About this exercise: Starting at the line that contains "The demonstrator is", output each line exactly as written through the end of the listing below, but leave out the pictures.

Provided material:
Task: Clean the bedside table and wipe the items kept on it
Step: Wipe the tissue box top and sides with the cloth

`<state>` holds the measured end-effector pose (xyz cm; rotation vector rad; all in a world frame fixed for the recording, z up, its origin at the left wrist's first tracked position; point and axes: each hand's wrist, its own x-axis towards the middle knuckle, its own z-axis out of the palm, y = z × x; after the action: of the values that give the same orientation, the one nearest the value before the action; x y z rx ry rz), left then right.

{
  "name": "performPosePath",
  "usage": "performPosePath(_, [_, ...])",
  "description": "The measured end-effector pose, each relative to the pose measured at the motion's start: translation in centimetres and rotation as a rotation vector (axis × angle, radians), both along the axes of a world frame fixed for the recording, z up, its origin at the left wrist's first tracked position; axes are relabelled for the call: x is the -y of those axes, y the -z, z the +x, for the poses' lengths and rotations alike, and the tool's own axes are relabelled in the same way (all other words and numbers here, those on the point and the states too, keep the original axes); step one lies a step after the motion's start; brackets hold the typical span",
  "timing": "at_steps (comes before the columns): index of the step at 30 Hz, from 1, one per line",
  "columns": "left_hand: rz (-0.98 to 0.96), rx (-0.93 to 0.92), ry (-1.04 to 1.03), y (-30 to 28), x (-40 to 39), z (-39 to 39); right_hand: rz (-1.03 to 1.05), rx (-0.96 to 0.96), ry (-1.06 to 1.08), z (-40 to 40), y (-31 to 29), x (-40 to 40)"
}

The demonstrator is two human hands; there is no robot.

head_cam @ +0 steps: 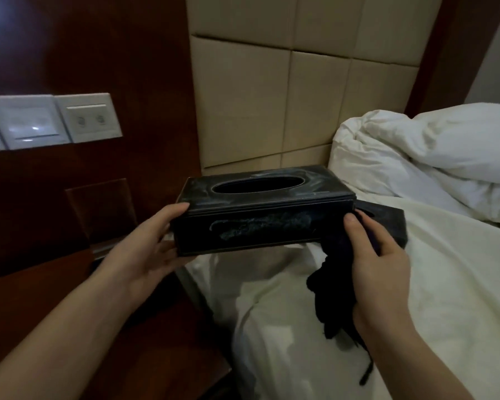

Written answer:
The demonstrator is two human hands; there is no robot.

head_cam @ +0 steps: 

What precedes this is the full answer.